Vivimos en un país donde las cifras se maquillan y los discursos se disfrazan para los informes internacionales. Mientras tanto, la violencia sigue escupiendo su veneno en las entrañas de los hogares. Las autoridades locales, que siempre aparecen en las inauguraciones de carreteras o en los cócteles de la minería, deben tener claro que estas cifras no son el producto de simples “factores culturales” o de una “costumbre arraigada” como suelen justificar. Decir que la violencia es parte de una cultura machista es la manera cómoda de lavarse las manos. Es tirarle la pelota a generaciones pasadas, diluir la culpa en un pantano de tradiciones que, de tanto repetirse, parecieran ser inamovibles.

Lo que sorprende en esta región es cómo este flagelo crece sin que parezca haber una respuesta contundente del Estado, de las autoridades regionales ni de la sociedad en su conjunto. A lo sumo, se ve alguna que otra campaña en redes sociales, alguna charla en las escuelas, quizás un taller sobre “igualdad de género”. Todo lo que el manual del buen gobierno dicta para salir del paso. Y luego, todo sigue igual.

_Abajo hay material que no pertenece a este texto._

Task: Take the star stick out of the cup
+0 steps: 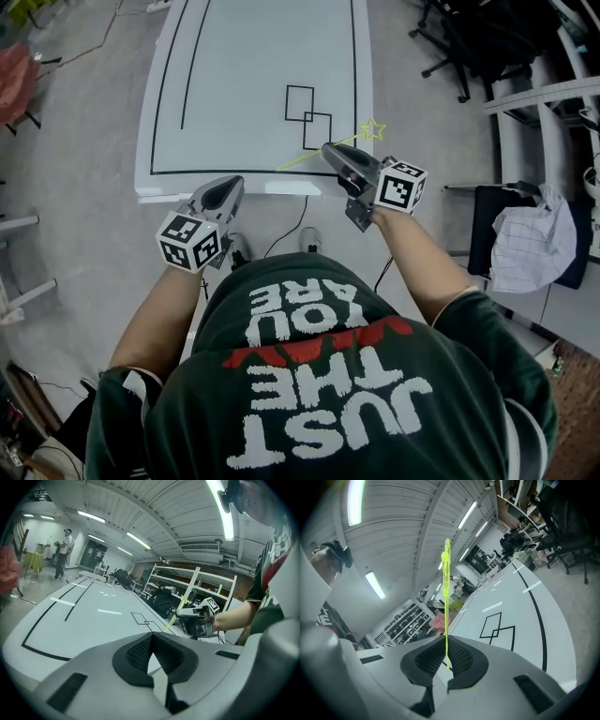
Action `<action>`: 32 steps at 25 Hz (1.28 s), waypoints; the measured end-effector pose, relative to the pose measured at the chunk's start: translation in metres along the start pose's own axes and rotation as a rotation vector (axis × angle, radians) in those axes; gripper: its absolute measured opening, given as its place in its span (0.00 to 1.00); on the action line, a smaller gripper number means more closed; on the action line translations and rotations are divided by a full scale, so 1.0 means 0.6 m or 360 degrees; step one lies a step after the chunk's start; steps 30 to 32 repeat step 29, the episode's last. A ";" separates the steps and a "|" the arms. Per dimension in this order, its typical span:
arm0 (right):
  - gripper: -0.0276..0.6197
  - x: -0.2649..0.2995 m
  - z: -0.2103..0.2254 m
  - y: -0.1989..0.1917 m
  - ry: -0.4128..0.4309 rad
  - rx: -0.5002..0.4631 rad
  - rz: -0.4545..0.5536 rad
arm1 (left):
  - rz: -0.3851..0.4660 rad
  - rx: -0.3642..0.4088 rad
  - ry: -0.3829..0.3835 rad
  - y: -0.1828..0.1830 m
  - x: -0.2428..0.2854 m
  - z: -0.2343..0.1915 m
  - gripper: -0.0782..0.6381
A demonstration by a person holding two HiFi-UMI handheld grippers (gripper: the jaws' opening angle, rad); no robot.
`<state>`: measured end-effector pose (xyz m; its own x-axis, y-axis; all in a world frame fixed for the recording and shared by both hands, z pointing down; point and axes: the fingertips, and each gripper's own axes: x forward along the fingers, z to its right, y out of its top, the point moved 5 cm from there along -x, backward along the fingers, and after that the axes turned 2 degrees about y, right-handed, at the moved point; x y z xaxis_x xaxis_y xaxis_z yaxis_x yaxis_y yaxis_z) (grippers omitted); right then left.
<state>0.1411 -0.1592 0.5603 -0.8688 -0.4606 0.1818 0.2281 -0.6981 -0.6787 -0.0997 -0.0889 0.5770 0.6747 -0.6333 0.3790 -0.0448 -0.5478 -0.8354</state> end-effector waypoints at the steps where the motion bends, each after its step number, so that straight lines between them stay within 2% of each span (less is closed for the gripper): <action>1: 0.11 0.001 0.000 0.000 0.0002 0.0004 -0.0002 | 0.0000 0.0000 0.0002 0.000 -0.001 0.000 0.11; 9: 0.11 0.002 -0.002 -0.002 0.0010 0.0046 0.0005 | 0.0007 -0.0004 0.0019 0.002 -0.012 0.001 0.11; 32: 0.11 0.000 -0.010 -0.002 0.0019 0.0014 0.0009 | 0.0022 -0.0001 0.0037 -0.003 -0.022 0.003 0.11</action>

Entonces, surge la pregunta inevitable: ¿qué no estamos haciendo? El problema es que no hay una respuesta clara ni acciones concretas. Las iniciativas parecen más actos simbólicos que estrategias efectivas. Aquí, en Moquegua, parece que todo se reduce a la inercia: abrir más comisarías, promover el respeto en las escuelas, aumentar la presencia de “psicólogos de emergencia” en los hospitales. Pero ninguna de estas medidas ataca las raíces profundas del problema.

La violencia física contra la mujer es solo la punta del iceberg. Está entrelazada con la desigualdad de género, la pobreza emocional, la dependencia económica, y, sobre todo, con una impunidad rampante que valida el abuso. Si un hombre en Moquegua siente que puede golpear a su esposa sin consecuencias, es porque, en la práctica, puede hacerlo. Y la justicia, siempre lenta, llega cuando ya es demasiado tarde. Las víctimas continúan sufriendo, y los agresores permanecen impunes.

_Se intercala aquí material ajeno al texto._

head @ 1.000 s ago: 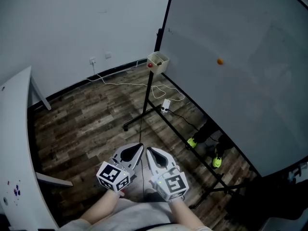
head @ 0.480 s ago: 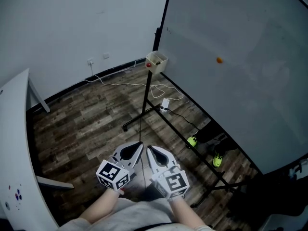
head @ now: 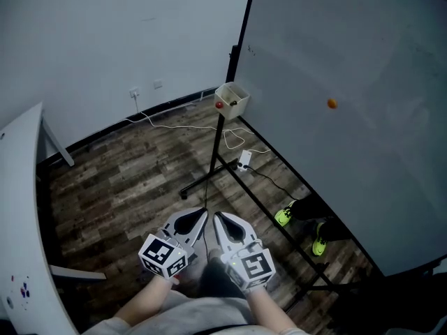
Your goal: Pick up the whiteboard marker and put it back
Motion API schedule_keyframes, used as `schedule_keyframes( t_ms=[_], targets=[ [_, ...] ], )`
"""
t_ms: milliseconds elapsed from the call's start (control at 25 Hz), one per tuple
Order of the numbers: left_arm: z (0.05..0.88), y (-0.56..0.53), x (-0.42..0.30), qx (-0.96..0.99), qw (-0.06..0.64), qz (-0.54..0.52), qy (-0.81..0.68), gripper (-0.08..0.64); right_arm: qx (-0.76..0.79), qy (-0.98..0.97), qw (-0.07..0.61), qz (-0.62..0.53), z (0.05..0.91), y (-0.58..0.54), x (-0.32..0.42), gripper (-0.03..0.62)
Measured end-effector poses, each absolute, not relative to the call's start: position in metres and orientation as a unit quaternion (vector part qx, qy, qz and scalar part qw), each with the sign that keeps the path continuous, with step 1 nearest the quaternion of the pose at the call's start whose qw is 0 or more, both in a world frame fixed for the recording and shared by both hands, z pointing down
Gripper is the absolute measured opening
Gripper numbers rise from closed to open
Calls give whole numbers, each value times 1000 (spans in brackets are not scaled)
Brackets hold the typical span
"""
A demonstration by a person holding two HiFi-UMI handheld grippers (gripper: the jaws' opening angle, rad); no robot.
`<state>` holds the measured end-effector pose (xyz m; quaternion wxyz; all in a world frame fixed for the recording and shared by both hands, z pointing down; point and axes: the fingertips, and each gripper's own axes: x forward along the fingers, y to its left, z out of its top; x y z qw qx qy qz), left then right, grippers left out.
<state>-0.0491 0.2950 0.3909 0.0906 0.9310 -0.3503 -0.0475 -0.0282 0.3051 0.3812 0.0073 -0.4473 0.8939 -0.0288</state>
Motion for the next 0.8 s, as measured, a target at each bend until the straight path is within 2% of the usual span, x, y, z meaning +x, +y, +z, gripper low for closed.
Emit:
schedule_keyframes(
  t_ms=[800],
  targets=[
    [392,80,26,911,90,-59,-397,15,-403,915,0,-30,387,94,46,20]
  ],
)
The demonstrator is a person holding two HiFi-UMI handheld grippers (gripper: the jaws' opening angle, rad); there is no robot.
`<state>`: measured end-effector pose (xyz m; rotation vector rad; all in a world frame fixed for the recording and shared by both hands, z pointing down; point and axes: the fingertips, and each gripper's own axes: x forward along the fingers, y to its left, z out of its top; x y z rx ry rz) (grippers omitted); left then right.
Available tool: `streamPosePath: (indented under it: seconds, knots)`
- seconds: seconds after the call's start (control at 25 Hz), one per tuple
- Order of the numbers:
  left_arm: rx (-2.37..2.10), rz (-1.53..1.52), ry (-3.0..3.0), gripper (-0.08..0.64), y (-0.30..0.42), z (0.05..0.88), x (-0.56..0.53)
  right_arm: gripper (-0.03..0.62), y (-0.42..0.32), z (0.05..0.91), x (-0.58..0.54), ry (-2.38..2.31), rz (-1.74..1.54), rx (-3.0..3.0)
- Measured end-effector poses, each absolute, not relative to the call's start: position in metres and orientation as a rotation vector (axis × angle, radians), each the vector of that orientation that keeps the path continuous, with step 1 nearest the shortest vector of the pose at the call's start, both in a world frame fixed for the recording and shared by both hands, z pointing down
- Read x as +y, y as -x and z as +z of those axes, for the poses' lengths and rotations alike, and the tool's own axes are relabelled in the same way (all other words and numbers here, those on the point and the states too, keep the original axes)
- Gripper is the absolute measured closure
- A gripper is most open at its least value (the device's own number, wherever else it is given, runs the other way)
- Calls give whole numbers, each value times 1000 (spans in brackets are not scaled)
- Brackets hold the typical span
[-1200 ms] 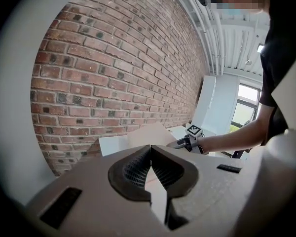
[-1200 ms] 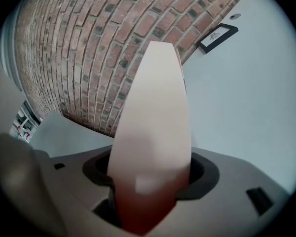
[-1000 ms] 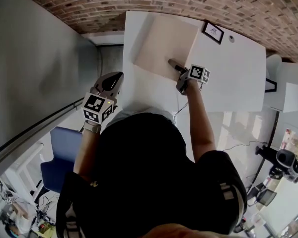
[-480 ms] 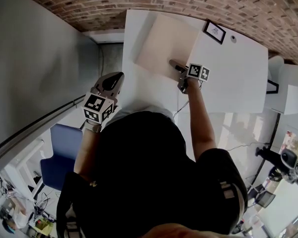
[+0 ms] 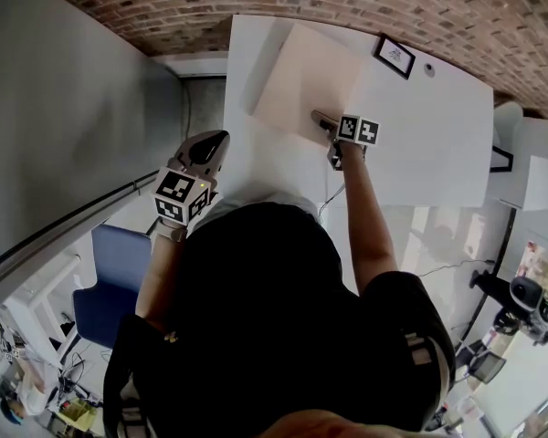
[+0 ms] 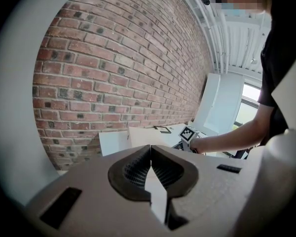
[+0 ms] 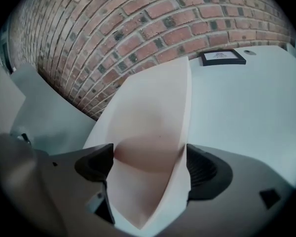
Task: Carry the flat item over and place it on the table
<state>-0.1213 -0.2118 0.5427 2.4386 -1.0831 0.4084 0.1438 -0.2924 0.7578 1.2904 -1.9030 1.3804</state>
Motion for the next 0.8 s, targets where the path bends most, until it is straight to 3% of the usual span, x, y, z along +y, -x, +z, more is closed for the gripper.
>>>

Si bien se puede argumentar que el problema es multicausal, con una mezcla de factores como el acceso limitado a servicios básicos, la falta de educación emocional y sexual, y la desinformación sobre derechos, eso no sirve de mucho si no se implementa una intervención clara, decidida y a largo plazo. De nada vale diagnosticar la enfermedad si no se está dispuesto a aplicar el tratamiento adecuado.

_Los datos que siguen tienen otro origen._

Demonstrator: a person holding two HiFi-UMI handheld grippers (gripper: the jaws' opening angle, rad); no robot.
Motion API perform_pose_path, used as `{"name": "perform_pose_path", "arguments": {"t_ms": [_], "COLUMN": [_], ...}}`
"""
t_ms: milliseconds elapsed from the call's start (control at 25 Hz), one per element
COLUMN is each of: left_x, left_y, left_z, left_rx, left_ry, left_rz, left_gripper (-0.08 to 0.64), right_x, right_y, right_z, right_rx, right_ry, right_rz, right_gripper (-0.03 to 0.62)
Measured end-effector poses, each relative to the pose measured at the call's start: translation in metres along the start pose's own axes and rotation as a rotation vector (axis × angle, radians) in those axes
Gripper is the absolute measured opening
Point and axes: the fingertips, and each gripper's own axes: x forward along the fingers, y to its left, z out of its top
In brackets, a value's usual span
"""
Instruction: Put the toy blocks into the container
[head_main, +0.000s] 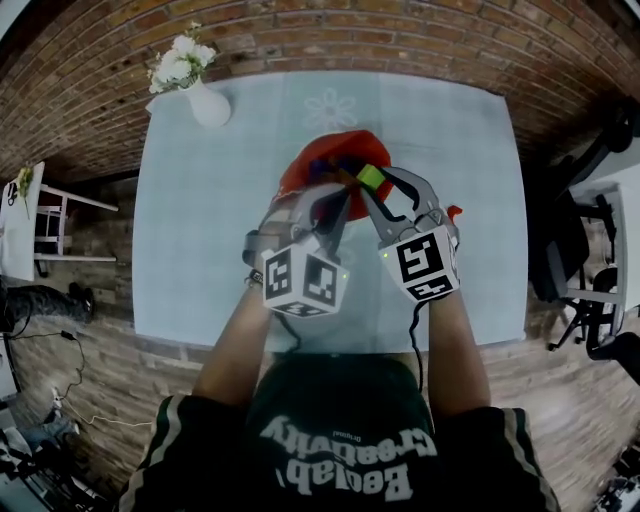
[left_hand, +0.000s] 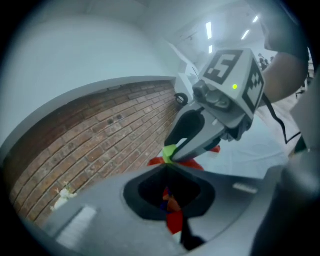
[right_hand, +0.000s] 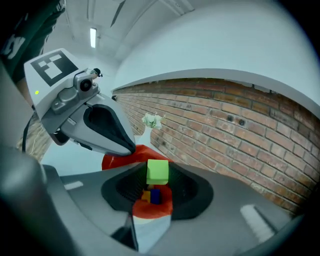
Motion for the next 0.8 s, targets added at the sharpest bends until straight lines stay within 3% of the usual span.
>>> {"name": "perform_pose_path", "arguments": {"t_ms": [360,520,600,800], "left_x": [0.017,0.023,0.024,0.026], "left_y": [0.023,0.026,0.026,0.025], "left_z": [-0.035,-0.038,-0.039,-0.04], "left_rx": [-0.065,-0.063,-0.061,-0.065], "left_ry": [0.047,0.056,0.06,0.059], "left_rz": [0.011,0.019,0.021,0.018], "left_gripper": [0.005,0.005,0.005,0.005], "right_x": [0.041,0.048,0.051,0.053], "right_y": [0.011,0.01,0.012,0.012], "right_z": [-0.005,-0.011,-0.014,-0.016], "right_rx": [-0.008,0.002,0.002,-0.004], "right_ry": [0.043,0.042,0.046,0.05], "right_rz": [0.073,0.092,0.11,0.117], "right_gripper": [0.141,0.146,0.192,0.192]}}
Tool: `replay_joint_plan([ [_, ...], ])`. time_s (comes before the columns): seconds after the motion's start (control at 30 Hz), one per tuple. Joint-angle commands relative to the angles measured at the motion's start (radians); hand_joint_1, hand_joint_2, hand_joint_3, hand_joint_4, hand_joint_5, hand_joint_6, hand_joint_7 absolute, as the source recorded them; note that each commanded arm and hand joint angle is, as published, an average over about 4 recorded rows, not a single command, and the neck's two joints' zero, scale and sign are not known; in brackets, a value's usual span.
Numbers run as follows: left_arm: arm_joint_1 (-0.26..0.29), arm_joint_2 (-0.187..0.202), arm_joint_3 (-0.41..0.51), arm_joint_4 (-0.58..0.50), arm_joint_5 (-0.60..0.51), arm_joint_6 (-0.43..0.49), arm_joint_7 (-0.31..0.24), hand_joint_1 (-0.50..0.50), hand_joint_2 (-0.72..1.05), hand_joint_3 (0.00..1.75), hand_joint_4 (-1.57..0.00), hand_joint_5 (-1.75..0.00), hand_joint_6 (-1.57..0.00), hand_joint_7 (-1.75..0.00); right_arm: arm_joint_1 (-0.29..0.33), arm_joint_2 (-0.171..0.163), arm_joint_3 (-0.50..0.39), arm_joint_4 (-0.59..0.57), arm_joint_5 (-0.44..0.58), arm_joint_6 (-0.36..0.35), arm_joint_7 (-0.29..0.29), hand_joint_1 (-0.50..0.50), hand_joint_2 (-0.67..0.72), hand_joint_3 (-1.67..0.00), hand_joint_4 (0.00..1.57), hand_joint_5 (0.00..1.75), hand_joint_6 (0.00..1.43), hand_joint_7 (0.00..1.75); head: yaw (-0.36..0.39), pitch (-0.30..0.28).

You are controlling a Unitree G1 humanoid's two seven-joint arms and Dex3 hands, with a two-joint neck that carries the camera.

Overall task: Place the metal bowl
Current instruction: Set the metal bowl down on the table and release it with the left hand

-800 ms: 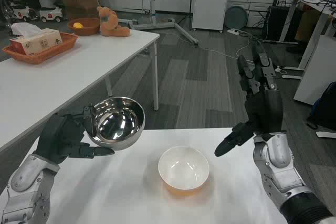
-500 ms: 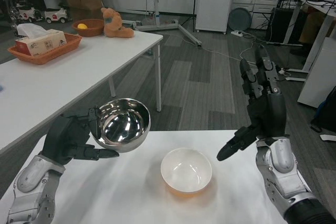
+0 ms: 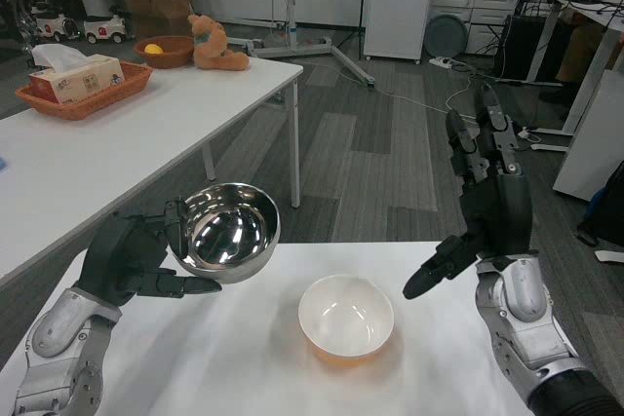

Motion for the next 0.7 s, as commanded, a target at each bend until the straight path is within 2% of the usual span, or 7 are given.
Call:
replay_joint_plan([
  [0.03, 0.010, 0.012, -0.003, 0.011, -0.007, -0.017, 0.002, -0.03, 0.96, 0.35, -0.79, -1.64, -1.18, -1.47, 0.014, 0.003, -0.004, -0.006, 0.002, 0.007, -0.004, -0.46, 0.66, 0.00, 0.00, 0.00, 0.00, 0.00, 0.001, 0.001],
  [0.23, 0.008, 0.014, -0.013, 0.032, -0.008, -0.022, 0.002, -0.03, 0.96, 0.35, -0.80, -1.64, -1.19, -1.47, 0.014, 0.004, -0.004, -0.004, 0.002, 0.007, -0.004, -0.46, 0.66, 0.00, 0.00, 0.00, 0.00, 0.00, 0.004, 0.001],
  [0.43, 0.008, 0.024, -0.063, 0.152, -0.039, -0.087, 0.003, -0.04, 0.96, 0.35, -0.83, -1.64, -1.20, -1.47, 0.014, 0.007, -0.005, -0.001, 0.002, 0.006, -0.004, -0.46, 0.66, 0.00, 0.00, 0.00, 0.00, 0.00, -0.001, -0.005],
  [0.7, 0.013, 0.038, -0.075, 0.290, -0.044, -0.138, 0.003, -0.03, 0.96, 0.35, -0.90, -1.64, -1.24, -1.47, 0.014, 0.007, -0.007, 0.003, 0.002, 0.007, -0.004, -0.46, 0.66, 0.00, 0.00, 0.00, 0.00, 0.00, 0.006, -0.019],
])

A diferencia de otras regiones, Moquegua tiene recursos. La bonanza minera ha llenado las arcas regionales de fondos que podrían destinarse a proyectos de prevención y atención integral a las víctimas de violencia. Sin embargo, la pregunta sigue siendo: ¿dónde están esos fondos? ¿Dónde están los programas de educación emocional en cada escuela? ¿Dónde los centros de atención especializados para mujeres maltratadas? En lugar de seguir invirtiendo en cemento, deberíamos estar invirtiendo en la protección de vidas.